Al cabo de diez minutos, el tono de los motores del avión cambió otra vez, y dio la impresión de que el terreno subía lentamente flotando hacia ellos. Jexon se levantó.

—Vamos —dijo.

Se dirigió hacia la cola del avión, pasó junto a los pequeños pero lujosamente amueblados camarotes y entró en una cabina bastante utilitaria. Ahí, en medio de un largo panel de instrumentos, se hallaba el generador de campo.

Wentik descendió de la compuerta principal, y se quedó en la hierba. Estaba crecida, y el frío viento del suroeste de febrero la hacía susurrar en torno a los pies del científico. Ante él, esta pequeña sección de la llanura de Salisbury se prolongaba en la distancia. Doscientos metros por delante de Wentik, la llanura ascendía hasta una colina, repleta de arbustos y árboles. A ambos lados de la colina, la llanura proseguía en desorden hacia el horizonte. Jexon había fijado el campo en un diámetro de menos de ochocientos metros, pero desde donde Wentik se hallaba no distinguía una señal claramente visible del terminador.

Jexon estaba a su espalda, en la compuerta.

—¿Cuánto tiempo le hará falta? —preguntó.

Wentik lo consideró.

—Hasta mañana al atardecer. Tal vez más, pero no estoy seguro.

Jexon le entregó el mapa.

—Si camina en esa dirección —dijo, señalando la colina—, llegará a una de sus carreteras de primer orden al cabo de kilómetro y medio. Nosotros estamos aquí en el mapa.
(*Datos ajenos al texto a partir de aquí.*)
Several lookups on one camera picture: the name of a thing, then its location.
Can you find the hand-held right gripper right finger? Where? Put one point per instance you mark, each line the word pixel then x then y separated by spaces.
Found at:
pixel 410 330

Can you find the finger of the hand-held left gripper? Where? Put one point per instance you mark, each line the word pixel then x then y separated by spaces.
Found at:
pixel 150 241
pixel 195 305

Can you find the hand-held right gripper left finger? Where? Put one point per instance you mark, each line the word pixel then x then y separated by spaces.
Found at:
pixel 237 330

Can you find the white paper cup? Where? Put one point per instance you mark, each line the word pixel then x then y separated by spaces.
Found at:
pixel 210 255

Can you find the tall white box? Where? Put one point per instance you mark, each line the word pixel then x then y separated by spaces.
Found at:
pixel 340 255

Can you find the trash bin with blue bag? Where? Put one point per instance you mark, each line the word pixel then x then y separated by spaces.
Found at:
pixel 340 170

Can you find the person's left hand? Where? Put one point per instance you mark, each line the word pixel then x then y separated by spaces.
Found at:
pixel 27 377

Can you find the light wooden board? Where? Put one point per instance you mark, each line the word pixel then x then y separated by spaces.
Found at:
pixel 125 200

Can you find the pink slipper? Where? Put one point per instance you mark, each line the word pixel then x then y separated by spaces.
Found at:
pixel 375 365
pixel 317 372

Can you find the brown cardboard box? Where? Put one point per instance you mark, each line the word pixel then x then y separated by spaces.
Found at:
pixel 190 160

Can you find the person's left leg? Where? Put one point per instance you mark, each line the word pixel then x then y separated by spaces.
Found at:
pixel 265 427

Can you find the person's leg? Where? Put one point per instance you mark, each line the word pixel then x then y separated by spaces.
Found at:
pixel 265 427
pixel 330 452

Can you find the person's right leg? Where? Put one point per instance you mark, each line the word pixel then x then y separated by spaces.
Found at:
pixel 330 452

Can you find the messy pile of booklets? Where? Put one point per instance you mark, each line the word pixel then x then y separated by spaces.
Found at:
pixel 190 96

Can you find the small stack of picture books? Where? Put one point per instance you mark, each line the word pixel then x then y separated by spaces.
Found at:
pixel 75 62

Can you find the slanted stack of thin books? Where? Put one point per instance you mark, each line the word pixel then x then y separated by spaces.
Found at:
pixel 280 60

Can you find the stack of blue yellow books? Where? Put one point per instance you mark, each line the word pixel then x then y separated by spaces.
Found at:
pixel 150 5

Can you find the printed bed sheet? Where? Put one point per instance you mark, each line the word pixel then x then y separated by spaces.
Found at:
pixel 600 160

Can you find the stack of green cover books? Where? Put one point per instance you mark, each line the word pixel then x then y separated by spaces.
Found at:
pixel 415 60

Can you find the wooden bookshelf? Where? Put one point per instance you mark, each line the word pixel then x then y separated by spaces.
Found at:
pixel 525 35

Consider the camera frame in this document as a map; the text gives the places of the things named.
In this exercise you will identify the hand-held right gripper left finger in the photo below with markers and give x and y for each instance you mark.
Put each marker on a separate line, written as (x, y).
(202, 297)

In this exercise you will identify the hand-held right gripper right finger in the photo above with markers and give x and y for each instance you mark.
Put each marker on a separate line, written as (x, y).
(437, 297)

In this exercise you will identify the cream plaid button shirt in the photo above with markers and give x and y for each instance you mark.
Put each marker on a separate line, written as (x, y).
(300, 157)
Esa carretera lo llevará a Londres.

Wentik asintió.

—¿Algo más?

—Creo que no.

Jexon extendió el brazo y los dos hombres se estrecharon las manos torpemente.

—Sea tan rápido como pueda —dijo Jexon—. Estamos expuestos aquí. No deseo llamar la atención inoportunamente —miró la verde vegetación, muy diferente de la brasileña—. Buena suerte, doctor Wentik.

Wentik asintió de nuevo. No había nada que decir. Dio media vuelta, y partió hacia la carretera principal.

Decidió subir a la cúspide de la misma colina. No era una cuesta empinada, y el esfuerzo de la ascensión sería más que recompensado por la amplia vista que Wentik obtendría desde la cumbre. Caminó con rapidez, la frustración inconsciente de los últimos dos días se manifestaba en prisa. Tenía que hacer algo, y cuanto antes lo terminara, tanto mejor.

Empezó a subir la colina, y en muy pocos minutos alcanzó la cumbre.

Los árboles habían echado hojas...

La pendiente opuesta de la colina estaba cubierta de matorrales y árboles, y en contraste con la parte de la llanura en que Wentik acababa de estar, se hallaba revestida de abundante verdor. Y hacía más calor... Mediados de agosto. Miró hacia atrás, y vio a Jexon de pie al lado del avión. Ese hombre está a doscientos años de distancia, pensó Wentik. Un anacronismo en la campiña inglesa. Bajó la mirada a las ropas que llevaba puestas; el gris tedioso del material de encaje ajustado. ¿O soy yo el que está fuera de lugar?